A rain blurred sign says HAVE YOU SEEN PRECIOUS?
the image of the kitten long obscured in pools of bleeding
ink. I walk past three more copies tacked to three more
telephone poles, all of them ravaged by rain. Precious was last seen
in October. It is now April, the season for tending,
and I’ve decided to deal with myself. So I’m climbing carpeted stairs
to somewhere I’ve never been, a little office off Arbutus.

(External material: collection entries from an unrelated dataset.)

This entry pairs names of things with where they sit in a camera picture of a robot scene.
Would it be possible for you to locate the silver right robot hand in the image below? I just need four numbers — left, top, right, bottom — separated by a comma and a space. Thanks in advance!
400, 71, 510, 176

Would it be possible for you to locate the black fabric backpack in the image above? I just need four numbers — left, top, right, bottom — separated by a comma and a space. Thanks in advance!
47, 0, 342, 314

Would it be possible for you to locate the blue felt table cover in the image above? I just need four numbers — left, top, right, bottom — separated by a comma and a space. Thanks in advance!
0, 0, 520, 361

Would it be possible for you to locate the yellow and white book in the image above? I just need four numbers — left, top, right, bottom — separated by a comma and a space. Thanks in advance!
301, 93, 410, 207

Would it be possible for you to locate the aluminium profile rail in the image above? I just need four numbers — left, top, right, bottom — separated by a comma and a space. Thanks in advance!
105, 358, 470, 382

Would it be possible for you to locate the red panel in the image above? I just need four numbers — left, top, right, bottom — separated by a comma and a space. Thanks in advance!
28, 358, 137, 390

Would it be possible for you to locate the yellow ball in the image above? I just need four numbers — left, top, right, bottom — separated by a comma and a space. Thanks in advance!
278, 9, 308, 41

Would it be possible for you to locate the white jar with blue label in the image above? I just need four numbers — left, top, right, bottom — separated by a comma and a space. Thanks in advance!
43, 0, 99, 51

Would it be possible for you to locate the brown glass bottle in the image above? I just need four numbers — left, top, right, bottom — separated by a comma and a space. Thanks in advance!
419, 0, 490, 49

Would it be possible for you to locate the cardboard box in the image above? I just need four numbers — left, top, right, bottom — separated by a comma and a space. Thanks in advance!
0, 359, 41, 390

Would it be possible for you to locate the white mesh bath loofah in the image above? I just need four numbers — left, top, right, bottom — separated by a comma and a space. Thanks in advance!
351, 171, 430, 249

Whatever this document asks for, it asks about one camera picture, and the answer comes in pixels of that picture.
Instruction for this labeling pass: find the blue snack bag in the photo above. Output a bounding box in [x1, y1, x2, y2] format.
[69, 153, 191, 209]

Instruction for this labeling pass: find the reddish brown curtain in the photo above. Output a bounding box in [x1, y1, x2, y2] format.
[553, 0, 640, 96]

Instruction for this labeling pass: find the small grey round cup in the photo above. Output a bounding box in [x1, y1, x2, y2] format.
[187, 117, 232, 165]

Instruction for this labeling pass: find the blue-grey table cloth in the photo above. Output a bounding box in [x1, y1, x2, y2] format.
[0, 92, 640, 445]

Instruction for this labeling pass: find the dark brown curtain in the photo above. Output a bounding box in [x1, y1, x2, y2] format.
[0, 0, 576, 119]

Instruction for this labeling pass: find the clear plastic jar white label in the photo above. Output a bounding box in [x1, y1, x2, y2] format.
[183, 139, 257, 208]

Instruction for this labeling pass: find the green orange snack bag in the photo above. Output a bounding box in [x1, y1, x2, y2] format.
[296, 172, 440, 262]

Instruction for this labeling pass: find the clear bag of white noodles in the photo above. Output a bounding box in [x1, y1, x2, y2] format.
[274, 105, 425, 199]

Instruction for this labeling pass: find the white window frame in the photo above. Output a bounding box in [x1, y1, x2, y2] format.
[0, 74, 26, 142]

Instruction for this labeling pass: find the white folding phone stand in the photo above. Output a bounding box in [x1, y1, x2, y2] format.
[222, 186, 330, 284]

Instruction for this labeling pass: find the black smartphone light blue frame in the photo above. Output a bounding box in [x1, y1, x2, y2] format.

A green sign tells me to take off my shoes and I am ashamed
of the smell. A whole winter’s leaking is alive in the lining.
I have the sniffles.
The therapist is kind like the website promised. Her lips are precisely
pink. She asks why I keep looking at my hands. What is the most efficient
way to say this: They are something that I am sure of. I hope she can tell
this is hard for me. I tell her that it’s hard being beautiful, what it has done
to men and to my mother. And I speak fondly of my pain,
that precious weapon, how I feel that I am weak and have little else
to wield. I am relieved to hear my symptoms are very common
for girls like me. Eventually she has to say, would you like me to charge
the card on file? I take her advice: I shall create a vocabulary
for the things I see and feel.
I go to the grocery store to buy fish and oranges, an $8.50 bag
of squash soup. It is still morning and the bell peppers are untouched
in their even rows. I’ve spent the early hours thinking of myself
as a daughter and a lover, a victim and a bitch. How peaceful
to now just be a woman buying groceries, and naming the things
that are certain: There is the cashier giving me the paper bag,
there are my hands clasped beneath it. I walk home like an old lady,
slowly and alone, admiring the patience
of some stranger who despite all the morning’s mist has their laundry
pinned on a taut wire. There is the congregation of old men
outside the McDonald’s with their coffee cups and simple wisdoms, great men
of the world, who have long quit searching for things that cannot be remembered
during a cigarette, or read in the morning’s paper, who have finished grieving
all of the things that were precious and lost. Two more things I know:
There is a fallen nest beneath a tree, pathetically empty, a waste of weaving.
And there is a toddler who climbs the steps to his porch on all fours.